- [What is required]: Return each line below holding the string "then".

- [Data section]:
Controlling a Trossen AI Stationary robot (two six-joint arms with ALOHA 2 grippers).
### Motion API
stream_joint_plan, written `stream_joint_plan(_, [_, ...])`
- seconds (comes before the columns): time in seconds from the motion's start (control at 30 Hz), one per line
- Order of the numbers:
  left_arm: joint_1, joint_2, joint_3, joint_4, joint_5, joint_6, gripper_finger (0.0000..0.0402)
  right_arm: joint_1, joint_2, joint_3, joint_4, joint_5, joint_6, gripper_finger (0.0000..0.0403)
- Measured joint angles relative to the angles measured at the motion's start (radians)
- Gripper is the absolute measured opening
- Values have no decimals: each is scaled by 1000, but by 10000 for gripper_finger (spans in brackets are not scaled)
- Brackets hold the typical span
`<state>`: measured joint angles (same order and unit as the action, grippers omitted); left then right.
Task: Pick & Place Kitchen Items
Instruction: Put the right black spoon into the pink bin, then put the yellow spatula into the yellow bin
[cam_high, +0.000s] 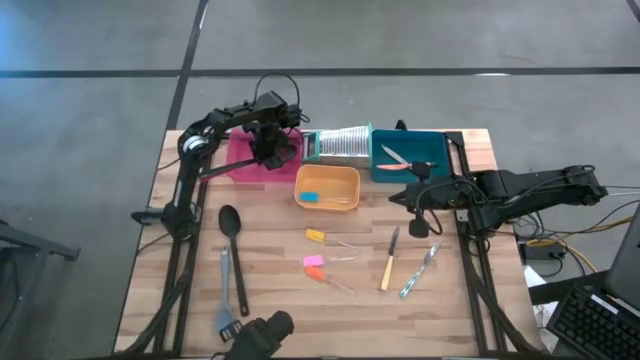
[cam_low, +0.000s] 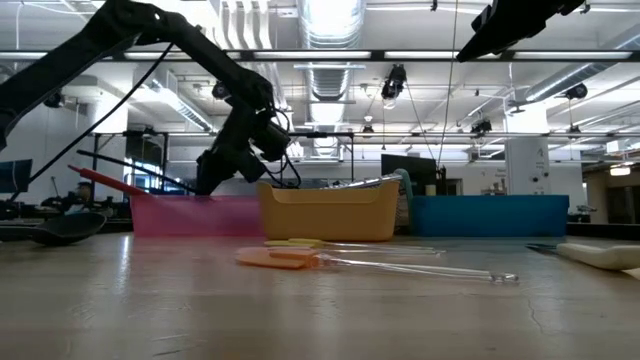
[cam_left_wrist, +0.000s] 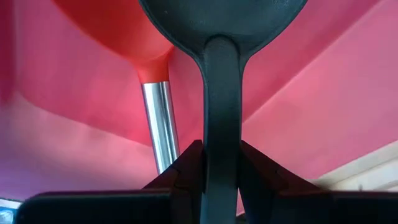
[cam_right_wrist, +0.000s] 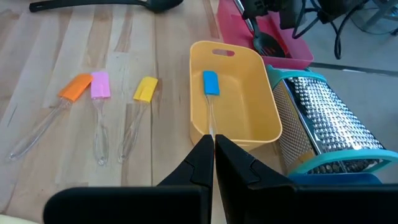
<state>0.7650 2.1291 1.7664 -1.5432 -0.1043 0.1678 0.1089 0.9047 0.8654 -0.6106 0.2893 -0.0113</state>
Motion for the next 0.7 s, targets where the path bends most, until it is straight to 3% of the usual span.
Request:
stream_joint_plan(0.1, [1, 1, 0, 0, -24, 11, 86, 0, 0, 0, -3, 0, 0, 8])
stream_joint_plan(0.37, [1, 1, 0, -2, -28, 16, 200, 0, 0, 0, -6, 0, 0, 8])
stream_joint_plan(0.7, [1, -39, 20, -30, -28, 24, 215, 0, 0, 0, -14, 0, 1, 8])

- [Completed task]:
`<state>`: measured joint angles (same order and unit as the action, grippers omitted); left then right.
Instruction: Put the right black spoon into the pink bin, then put the yellow spatula into the yellow bin

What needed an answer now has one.